Project Will Develop Technologies to Protect Privacy of Patient Information

Cyberinfrastructure

University professors are developing a secure and compliant cyberinfrastructure that would enable researchers to quickly access and share vast amounts of biomedical data with external collaborators and industry partners.

02/04/2019
By Edwin L. Aguirre

In the current age of “Big Data” in the healthcare industry, massive amounts of digital information are produced, stored, shared, analyzed, processed and transferred around the world from clinics, hospitals, universities, government agencies, pharmaceutical laboratories and insurance companies every second.

To help protect the privacy and security of this wealth of medical information from cyberattacks, the National Science Foundation (NSF) has awarded a three-year grant totaling nearly $1 million to a team of researchers led by Prof. Yan Luo of the Department of Electrical and Computer Engineering to develop a “secure and compliant cyberinfrastructure for translational research.”

Translational research, also known as translational medicine or translational science, refers to the effort of “translating” or harnessing knowledge from basic biomedical research in the lab into potentially new drugs, therapies, medical devices, diagnostic screening or treatment for patients and bringing these innovations to market.

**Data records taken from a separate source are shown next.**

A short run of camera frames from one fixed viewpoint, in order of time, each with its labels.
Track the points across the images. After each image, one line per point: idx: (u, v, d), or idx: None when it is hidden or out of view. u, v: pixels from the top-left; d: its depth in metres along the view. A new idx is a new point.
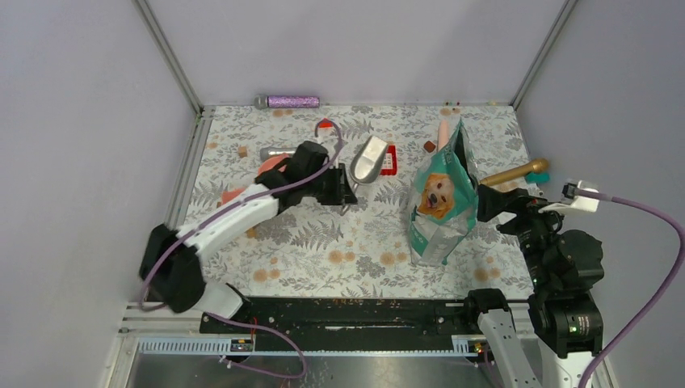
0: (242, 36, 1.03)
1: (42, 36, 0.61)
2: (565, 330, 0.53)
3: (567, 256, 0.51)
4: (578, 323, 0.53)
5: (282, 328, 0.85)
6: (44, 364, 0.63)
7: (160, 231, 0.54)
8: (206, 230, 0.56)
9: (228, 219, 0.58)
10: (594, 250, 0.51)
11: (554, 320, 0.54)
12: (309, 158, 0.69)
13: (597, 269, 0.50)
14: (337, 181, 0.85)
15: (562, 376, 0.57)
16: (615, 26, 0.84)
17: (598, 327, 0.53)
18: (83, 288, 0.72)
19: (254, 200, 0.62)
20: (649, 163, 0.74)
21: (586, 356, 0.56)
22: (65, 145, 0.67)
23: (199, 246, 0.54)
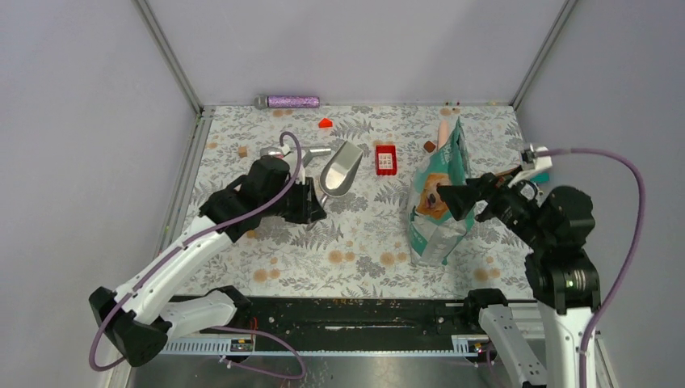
0: (242, 36, 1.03)
1: (44, 37, 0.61)
2: (562, 284, 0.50)
3: (559, 208, 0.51)
4: (575, 278, 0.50)
5: (282, 329, 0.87)
6: (44, 364, 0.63)
7: (98, 297, 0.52)
8: (144, 288, 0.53)
9: (167, 270, 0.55)
10: (584, 202, 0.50)
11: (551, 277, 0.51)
12: (265, 177, 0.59)
13: (588, 217, 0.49)
14: (304, 196, 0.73)
15: (563, 336, 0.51)
16: (614, 26, 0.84)
17: (594, 282, 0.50)
18: (82, 288, 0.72)
19: (195, 242, 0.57)
20: (649, 162, 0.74)
21: (586, 314, 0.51)
22: (65, 145, 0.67)
23: (137, 310, 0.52)
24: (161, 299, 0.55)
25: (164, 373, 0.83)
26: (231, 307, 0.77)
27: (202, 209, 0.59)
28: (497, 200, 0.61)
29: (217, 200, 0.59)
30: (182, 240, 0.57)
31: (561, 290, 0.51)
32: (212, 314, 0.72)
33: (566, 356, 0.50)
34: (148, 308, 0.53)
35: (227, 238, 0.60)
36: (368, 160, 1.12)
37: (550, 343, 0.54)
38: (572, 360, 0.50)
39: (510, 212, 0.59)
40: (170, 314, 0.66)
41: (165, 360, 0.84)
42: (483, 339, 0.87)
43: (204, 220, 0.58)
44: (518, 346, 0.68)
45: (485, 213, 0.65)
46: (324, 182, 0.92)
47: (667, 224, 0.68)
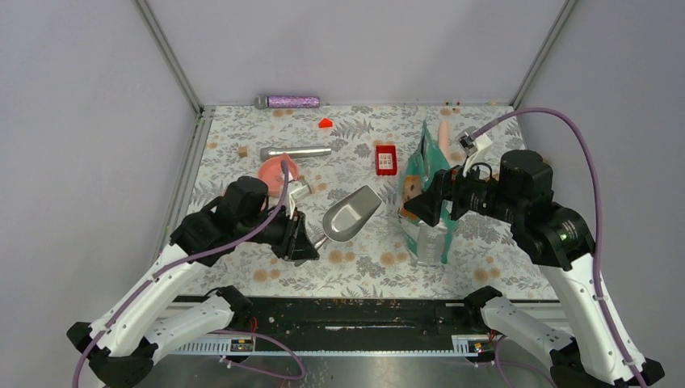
0: (242, 35, 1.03)
1: (44, 36, 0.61)
2: (559, 240, 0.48)
3: (515, 169, 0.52)
4: (567, 229, 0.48)
5: (282, 329, 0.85)
6: (44, 365, 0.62)
7: (73, 335, 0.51)
8: (117, 325, 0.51)
9: (138, 305, 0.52)
10: (531, 158, 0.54)
11: (545, 237, 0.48)
12: (241, 200, 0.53)
13: (544, 168, 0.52)
14: (288, 228, 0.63)
15: (577, 290, 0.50)
16: (614, 26, 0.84)
17: (582, 226, 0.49)
18: (81, 288, 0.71)
19: (168, 273, 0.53)
20: (648, 162, 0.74)
21: (589, 259, 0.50)
22: (65, 143, 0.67)
23: (112, 347, 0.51)
24: (139, 331, 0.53)
25: (165, 373, 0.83)
26: (228, 313, 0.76)
27: (173, 237, 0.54)
28: (460, 192, 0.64)
29: (190, 225, 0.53)
30: (153, 272, 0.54)
31: (559, 246, 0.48)
32: (208, 322, 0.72)
33: (590, 309, 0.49)
34: (123, 343, 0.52)
35: (199, 266, 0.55)
36: (368, 160, 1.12)
37: (566, 300, 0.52)
38: (595, 310, 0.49)
39: (476, 198, 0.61)
40: (157, 334, 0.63)
41: (166, 360, 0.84)
42: (485, 340, 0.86)
43: (176, 247, 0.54)
44: (526, 326, 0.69)
45: (454, 211, 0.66)
46: (333, 220, 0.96)
47: (666, 225, 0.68)
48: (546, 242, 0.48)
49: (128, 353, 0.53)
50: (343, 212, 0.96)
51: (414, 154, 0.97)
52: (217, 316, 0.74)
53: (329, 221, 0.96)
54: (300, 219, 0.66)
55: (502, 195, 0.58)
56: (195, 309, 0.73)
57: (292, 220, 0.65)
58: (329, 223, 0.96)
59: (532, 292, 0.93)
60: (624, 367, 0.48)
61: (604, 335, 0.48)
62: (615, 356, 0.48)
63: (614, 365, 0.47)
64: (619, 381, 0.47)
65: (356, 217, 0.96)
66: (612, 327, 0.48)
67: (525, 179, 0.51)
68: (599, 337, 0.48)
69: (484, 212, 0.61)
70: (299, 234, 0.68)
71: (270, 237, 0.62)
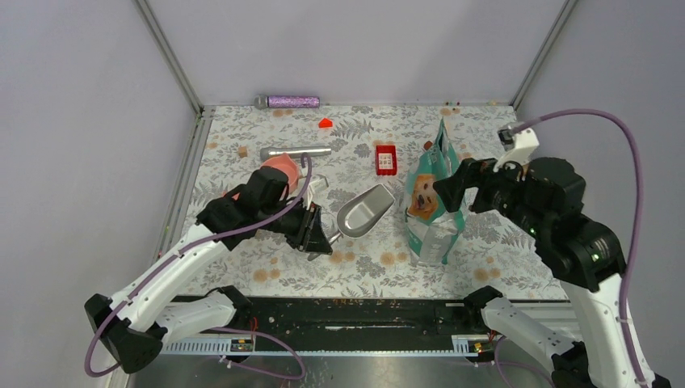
0: (242, 36, 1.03)
1: (43, 36, 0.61)
2: (589, 259, 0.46)
3: (545, 180, 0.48)
4: (598, 249, 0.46)
5: (282, 329, 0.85)
6: (44, 365, 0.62)
7: (94, 304, 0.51)
8: (140, 297, 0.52)
9: (162, 279, 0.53)
10: (565, 170, 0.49)
11: (573, 254, 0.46)
12: (264, 186, 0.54)
13: (576, 179, 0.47)
14: (303, 221, 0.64)
15: (602, 311, 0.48)
16: (615, 25, 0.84)
17: (615, 246, 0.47)
18: (82, 288, 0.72)
19: (192, 250, 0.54)
20: (648, 162, 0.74)
21: (615, 280, 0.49)
22: (65, 145, 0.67)
23: (132, 318, 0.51)
24: (157, 306, 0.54)
25: (165, 373, 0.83)
26: (230, 309, 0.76)
27: (199, 217, 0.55)
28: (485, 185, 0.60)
29: (216, 208, 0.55)
30: (179, 247, 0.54)
31: (589, 267, 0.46)
32: (211, 315, 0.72)
33: (611, 331, 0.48)
34: (142, 316, 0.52)
35: (224, 247, 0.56)
36: (368, 160, 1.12)
37: (585, 317, 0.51)
38: (616, 332, 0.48)
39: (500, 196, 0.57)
40: (166, 319, 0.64)
41: (166, 360, 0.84)
42: (485, 340, 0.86)
43: (202, 228, 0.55)
44: (528, 326, 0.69)
45: (476, 203, 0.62)
46: (346, 218, 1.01)
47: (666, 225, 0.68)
48: (574, 260, 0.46)
49: (142, 331, 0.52)
50: (358, 210, 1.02)
51: (430, 150, 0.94)
52: (220, 311, 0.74)
53: (344, 218, 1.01)
54: (315, 211, 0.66)
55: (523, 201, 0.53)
56: (199, 301, 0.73)
57: (309, 212, 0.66)
58: (343, 221, 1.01)
59: (532, 292, 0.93)
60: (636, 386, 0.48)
61: (621, 357, 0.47)
62: (629, 377, 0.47)
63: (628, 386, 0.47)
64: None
65: (370, 214, 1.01)
66: (630, 349, 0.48)
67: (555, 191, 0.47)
68: (616, 358, 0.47)
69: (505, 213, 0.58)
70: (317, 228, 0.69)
71: (288, 226, 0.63)
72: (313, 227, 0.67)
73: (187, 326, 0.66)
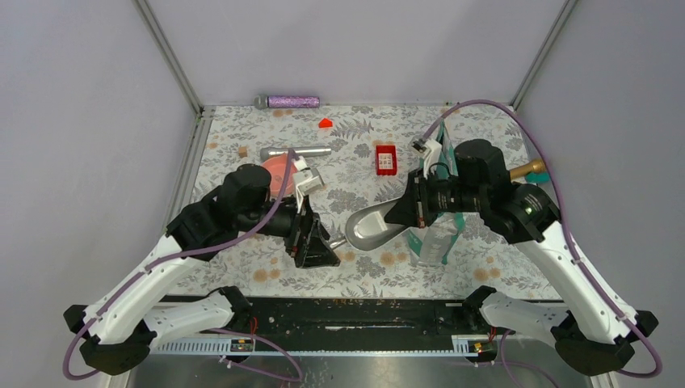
0: (241, 36, 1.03)
1: (42, 37, 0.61)
2: (525, 215, 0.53)
3: (468, 158, 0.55)
4: (531, 203, 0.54)
5: (282, 329, 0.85)
6: (43, 365, 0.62)
7: (73, 315, 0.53)
8: (108, 314, 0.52)
9: (130, 296, 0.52)
10: (482, 145, 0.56)
11: (514, 215, 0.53)
12: (236, 191, 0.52)
13: (494, 150, 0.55)
14: (291, 227, 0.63)
15: (556, 258, 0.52)
16: (614, 24, 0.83)
17: (543, 199, 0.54)
18: (81, 288, 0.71)
19: (159, 267, 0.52)
20: (648, 161, 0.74)
21: (557, 226, 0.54)
22: (65, 145, 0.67)
23: (102, 335, 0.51)
24: (130, 321, 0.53)
25: (165, 373, 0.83)
26: (228, 312, 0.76)
27: (169, 229, 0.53)
28: (425, 191, 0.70)
29: (188, 217, 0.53)
30: (146, 264, 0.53)
31: (527, 221, 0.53)
32: (207, 318, 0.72)
33: (571, 274, 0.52)
34: (114, 332, 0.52)
35: (194, 262, 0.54)
36: (368, 160, 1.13)
37: (548, 270, 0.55)
38: (576, 274, 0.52)
39: (443, 197, 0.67)
40: (157, 322, 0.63)
41: (166, 360, 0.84)
42: (485, 340, 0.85)
43: (171, 240, 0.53)
44: (523, 309, 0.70)
45: (425, 214, 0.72)
46: (357, 222, 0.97)
47: (665, 225, 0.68)
48: (515, 221, 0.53)
49: (119, 342, 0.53)
50: (373, 216, 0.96)
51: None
52: (217, 314, 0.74)
53: (355, 222, 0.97)
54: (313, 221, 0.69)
55: (467, 187, 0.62)
56: (195, 304, 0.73)
57: (300, 214, 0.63)
58: (353, 224, 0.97)
59: (532, 292, 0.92)
60: (619, 323, 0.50)
61: (592, 298, 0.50)
62: (608, 316, 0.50)
63: (609, 326, 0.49)
64: (617, 338, 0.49)
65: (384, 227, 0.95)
66: (595, 284, 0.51)
67: (480, 163, 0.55)
68: (589, 301, 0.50)
69: (455, 208, 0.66)
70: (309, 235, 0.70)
71: (278, 227, 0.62)
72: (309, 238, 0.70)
73: (178, 328, 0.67)
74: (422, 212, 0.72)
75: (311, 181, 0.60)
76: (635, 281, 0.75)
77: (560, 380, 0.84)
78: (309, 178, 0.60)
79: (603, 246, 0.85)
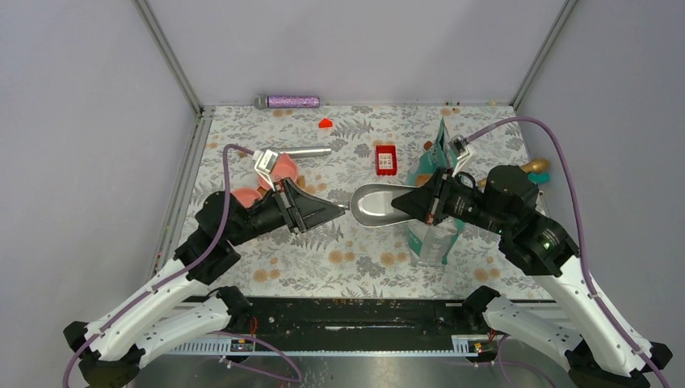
0: (241, 37, 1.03)
1: (43, 38, 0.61)
2: (543, 250, 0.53)
3: (504, 191, 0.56)
4: (548, 238, 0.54)
5: (282, 329, 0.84)
6: (44, 364, 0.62)
7: (73, 331, 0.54)
8: (111, 330, 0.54)
9: (134, 314, 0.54)
10: (515, 178, 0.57)
11: (531, 250, 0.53)
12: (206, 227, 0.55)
13: (529, 187, 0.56)
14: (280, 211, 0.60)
15: (573, 292, 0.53)
16: (613, 26, 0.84)
17: (562, 234, 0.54)
18: (81, 288, 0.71)
19: (165, 287, 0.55)
20: (649, 161, 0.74)
21: (574, 261, 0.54)
22: (65, 145, 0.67)
23: (102, 351, 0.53)
24: (130, 339, 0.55)
25: (165, 373, 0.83)
26: (224, 316, 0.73)
27: (176, 253, 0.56)
28: (446, 191, 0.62)
29: (194, 242, 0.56)
30: (153, 284, 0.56)
31: (545, 256, 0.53)
32: (201, 326, 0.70)
33: (587, 308, 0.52)
34: (114, 348, 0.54)
35: (198, 284, 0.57)
36: (368, 160, 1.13)
37: (564, 303, 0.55)
38: (593, 308, 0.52)
39: (462, 204, 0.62)
40: (146, 339, 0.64)
41: (166, 360, 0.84)
42: (485, 340, 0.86)
43: (178, 264, 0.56)
44: (534, 321, 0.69)
45: (437, 214, 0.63)
46: (365, 196, 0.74)
47: (665, 225, 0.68)
48: (532, 255, 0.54)
49: (117, 357, 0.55)
50: (382, 194, 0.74)
51: (430, 151, 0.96)
52: (212, 320, 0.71)
53: (362, 195, 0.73)
54: (292, 184, 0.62)
55: (485, 207, 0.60)
56: (189, 312, 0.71)
57: (276, 191, 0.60)
58: (359, 197, 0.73)
59: (532, 292, 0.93)
60: (634, 357, 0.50)
61: (610, 332, 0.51)
62: (624, 349, 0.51)
63: (626, 359, 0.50)
64: (632, 372, 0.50)
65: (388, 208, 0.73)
66: (611, 319, 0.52)
67: (512, 199, 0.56)
68: (605, 335, 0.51)
69: (466, 218, 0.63)
70: (298, 198, 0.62)
71: (270, 219, 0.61)
72: (300, 204, 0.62)
73: (171, 341, 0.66)
74: (434, 211, 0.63)
75: (268, 157, 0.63)
76: (635, 281, 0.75)
77: (560, 379, 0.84)
78: (266, 158, 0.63)
79: (603, 246, 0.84)
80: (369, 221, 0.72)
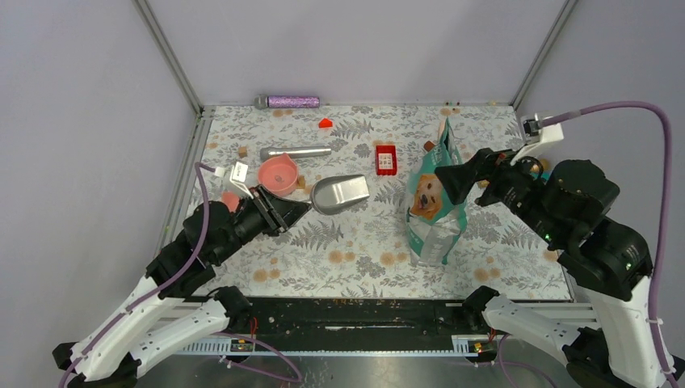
0: (241, 36, 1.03)
1: (44, 38, 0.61)
2: (623, 267, 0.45)
3: (578, 192, 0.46)
4: (630, 256, 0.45)
5: (282, 329, 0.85)
6: (44, 364, 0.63)
7: (58, 355, 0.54)
8: (93, 352, 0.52)
9: (111, 336, 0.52)
10: (592, 178, 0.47)
11: (607, 267, 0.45)
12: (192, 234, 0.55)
13: (608, 185, 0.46)
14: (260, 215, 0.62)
15: (636, 318, 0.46)
16: (614, 26, 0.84)
17: (642, 250, 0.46)
18: (82, 288, 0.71)
19: (140, 308, 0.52)
20: None
21: (645, 283, 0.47)
22: (65, 144, 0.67)
23: (86, 373, 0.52)
24: (115, 357, 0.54)
25: (165, 373, 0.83)
26: (222, 319, 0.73)
27: (149, 270, 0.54)
28: (501, 178, 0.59)
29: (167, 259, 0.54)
30: (126, 304, 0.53)
31: (623, 278, 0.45)
32: (199, 331, 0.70)
33: (644, 333, 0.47)
34: (99, 369, 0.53)
35: (171, 300, 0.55)
36: (368, 160, 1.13)
37: (612, 319, 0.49)
38: (647, 332, 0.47)
39: (513, 194, 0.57)
40: (142, 348, 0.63)
41: (166, 360, 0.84)
42: (485, 340, 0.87)
43: (151, 281, 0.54)
44: (532, 320, 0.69)
45: (484, 197, 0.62)
46: (326, 187, 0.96)
47: None
48: (606, 271, 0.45)
49: (106, 377, 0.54)
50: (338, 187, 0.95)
51: (434, 151, 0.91)
52: (210, 324, 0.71)
53: (324, 185, 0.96)
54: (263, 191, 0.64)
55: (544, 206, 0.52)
56: (187, 317, 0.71)
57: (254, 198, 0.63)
58: (321, 187, 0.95)
59: (532, 292, 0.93)
60: (658, 374, 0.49)
61: (651, 356, 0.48)
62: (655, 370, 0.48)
63: (653, 379, 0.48)
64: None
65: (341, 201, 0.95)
66: (657, 342, 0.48)
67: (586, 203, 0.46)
68: (647, 359, 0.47)
69: (516, 211, 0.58)
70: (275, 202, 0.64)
71: (252, 225, 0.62)
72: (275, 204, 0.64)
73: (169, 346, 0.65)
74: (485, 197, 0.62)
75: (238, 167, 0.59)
76: None
77: (561, 380, 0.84)
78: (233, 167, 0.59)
79: None
80: (325, 208, 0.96)
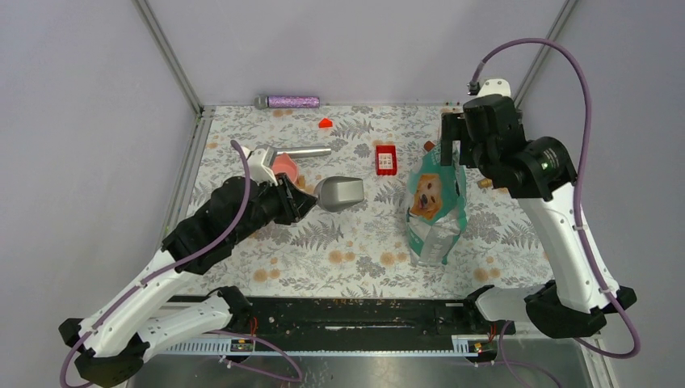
0: (241, 37, 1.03)
1: (44, 38, 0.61)
2: (540, 167, 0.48)
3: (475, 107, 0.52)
4: (548, 158, 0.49)
5: (282, 329, 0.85)
6: (42, 362, 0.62)
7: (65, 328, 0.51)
8: (104, 326, 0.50)
9: (126, 309, 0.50)
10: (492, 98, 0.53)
11: (527, 167, 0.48)
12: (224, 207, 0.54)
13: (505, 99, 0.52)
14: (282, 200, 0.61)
15: (558, 221, 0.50)
16: (614, 25, 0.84)
17: (562, 155, 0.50)
18: (81, 287, 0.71)
19: (156, 281, 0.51)
20: (649, 160, 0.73)
21: (569, 189, 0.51)
22: (65, 143, 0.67)
23: (97, 348, 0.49)
24: (126, 334, 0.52)
25: (165, 372, 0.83)
26: (225, 314, 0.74)
27: (165, 242, 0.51)
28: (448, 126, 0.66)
29: (186, 234, 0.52)
30: (142, 277, 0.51)
31: (540, 176, 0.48)
32: (204, 322, 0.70)
33: (568, 237, 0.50)
34: (109, 344, 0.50)
35: (190, 275, 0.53)
36: (368, 160, 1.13)
37: (542, 229, 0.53)
38: (573, 238, 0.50)
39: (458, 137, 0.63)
40: (150, 332, 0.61)
41: (166, 360, 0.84)
42: (485, 340, 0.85)
43: (167, 255, 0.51)
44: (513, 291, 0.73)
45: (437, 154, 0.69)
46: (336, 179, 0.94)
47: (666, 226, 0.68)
48: (527, 172, 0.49)
49: (113, 356, 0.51)
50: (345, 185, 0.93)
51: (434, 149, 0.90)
52: (214, 318, 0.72)
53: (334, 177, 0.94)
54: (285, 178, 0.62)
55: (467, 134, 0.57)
56: (191, 309, 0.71)
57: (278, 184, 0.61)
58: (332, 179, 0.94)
59: None
60: (599, 295, 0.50)
61: (582, 267, 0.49)
62: (592, 286, 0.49)
63: (590, 295, 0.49)
64: (594, 308, 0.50)
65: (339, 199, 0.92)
66: (588, 253, 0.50)
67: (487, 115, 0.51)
68: (577, 268, 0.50)
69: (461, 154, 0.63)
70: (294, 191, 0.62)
71: (270, 211, 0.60)
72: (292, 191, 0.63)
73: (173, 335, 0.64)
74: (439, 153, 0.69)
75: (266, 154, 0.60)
76: (636, 282, 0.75)
77: (565, 378, 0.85)
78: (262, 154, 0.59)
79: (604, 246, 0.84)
80: (327, 201, 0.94)

“Translational research has been driven by the increasing amount of diverse datasets collected from medical instruments, sensors, patient records and genetic samples,” says Luo, who is the director of the university’s Advanced Computing and Networking Systems Laboratory and the principal investigator (PI) for the NSF project.

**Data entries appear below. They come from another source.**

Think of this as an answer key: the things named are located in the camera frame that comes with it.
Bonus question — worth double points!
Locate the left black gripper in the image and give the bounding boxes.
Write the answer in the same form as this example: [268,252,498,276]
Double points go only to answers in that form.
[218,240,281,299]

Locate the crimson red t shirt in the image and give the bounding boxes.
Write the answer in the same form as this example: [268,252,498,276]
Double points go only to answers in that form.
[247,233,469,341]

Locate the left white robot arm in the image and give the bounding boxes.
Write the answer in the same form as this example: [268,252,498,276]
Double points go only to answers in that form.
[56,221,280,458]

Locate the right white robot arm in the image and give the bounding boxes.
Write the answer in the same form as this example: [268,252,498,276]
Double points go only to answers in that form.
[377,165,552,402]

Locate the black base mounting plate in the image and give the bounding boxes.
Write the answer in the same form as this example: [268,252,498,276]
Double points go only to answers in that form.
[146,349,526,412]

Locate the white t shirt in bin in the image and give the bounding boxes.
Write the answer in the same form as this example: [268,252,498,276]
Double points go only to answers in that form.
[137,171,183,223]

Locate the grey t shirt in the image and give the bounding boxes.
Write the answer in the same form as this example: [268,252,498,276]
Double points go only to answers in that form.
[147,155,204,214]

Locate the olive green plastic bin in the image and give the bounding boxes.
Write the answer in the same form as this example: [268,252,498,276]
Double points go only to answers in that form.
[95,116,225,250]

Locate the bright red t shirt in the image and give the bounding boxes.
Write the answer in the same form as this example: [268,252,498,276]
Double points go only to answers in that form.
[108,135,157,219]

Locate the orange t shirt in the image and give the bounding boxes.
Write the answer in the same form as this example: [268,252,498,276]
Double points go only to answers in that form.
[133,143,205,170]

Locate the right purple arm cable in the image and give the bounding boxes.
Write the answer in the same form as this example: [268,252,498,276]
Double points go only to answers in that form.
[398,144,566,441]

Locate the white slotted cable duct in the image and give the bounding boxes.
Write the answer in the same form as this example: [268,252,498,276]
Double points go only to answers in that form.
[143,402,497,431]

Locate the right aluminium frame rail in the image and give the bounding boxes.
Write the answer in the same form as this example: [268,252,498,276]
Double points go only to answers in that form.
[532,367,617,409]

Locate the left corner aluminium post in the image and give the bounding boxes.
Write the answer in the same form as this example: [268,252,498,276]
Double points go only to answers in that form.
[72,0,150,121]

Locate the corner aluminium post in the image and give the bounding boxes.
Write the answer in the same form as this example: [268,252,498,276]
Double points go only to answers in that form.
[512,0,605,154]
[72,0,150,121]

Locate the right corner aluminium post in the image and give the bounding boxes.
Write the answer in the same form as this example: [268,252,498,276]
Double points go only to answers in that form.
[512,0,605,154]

“Our project will explore and experiment with new ways of sharing data across different organizations that are compliant with HIPAA,” he explains. HIPAA, the Health Insurance Portability and Accountability Act of 1996, is a U.S. law that mandates data privacy and security provisions for safeguarding medical information.

“This will enable new efficient ways of collaboration among patients, medical researchers and practitioners, potentially benefiting global digital healthcare and personalized medicine,” Luo says.

Prof. Yan Luo and student in the lab Image by Edwin L. Aguirre

Electrical and computer engineering Prof. Yan Luo, right, works with a graduate student in the university’s Advanced Computing and Networking Systems Lab at Ball Hall on North Campus.

Luo’s co-PIs for the project include UML computer science Assoc. Prof. Yu Cao, Elizabethtown College Asst. Prof. Peilong Li and UMass Medical School Prof. Silvia Corvera and Jomol Mathew, Ph.D.

From Medical Research to Homeland Security

The NSF envisions “cyberinfrastructure” as a collaborative research environment in which computing systems, data storage systems, visualization tools, advanced instruments and scientists are all linked by high-speed networks to provide powerful capabilities for driving innovation and discoveries not otherwise possible within a single institution.

According to Luo, clinical researchers rely heavily on cyberinfrastructure to understand trends, derive correlations and/or identify anomalies, which are instrumental to the accurate diagnosis and effective treatment of diseases as well as the discovery of “precision” drugs that targets specific illnesses.

A secure cyberinfrastructure enables investigators to quickly access and share vast datasets with their external counterparts and industry partners, and it allows for faster and more efficient virtual experiments and simulations as well as building better health profiles and predictive models for individual patients.

“In this context, the security of patient data is critical,” Luo notes.

He says the NSF project will enable sharing and computing of sensitive datasets between private computer clusters, a shared high-performance computing facility (such as the Massachusetts Green High Performance Computing Center in Holyoke) and/or a HIPAA-compliant cloud.

“We will leverage technologies such as software-defined infrastructure [SDI], blockchain and secure domain name system to extend the boundary of computing to sensitive and private data,” says Luo. SDI refers to the operation of IT infrastructure entirely under the control of software and with little or no human intervention.

“This is the first project to bring the agility and resilience of SDI to clinical research activities,” notes Luo. “The resulting infrastructure can be applied to a wide range of cyberinfrastructure that handles sensitive data, including homeland security and counterterrorism.”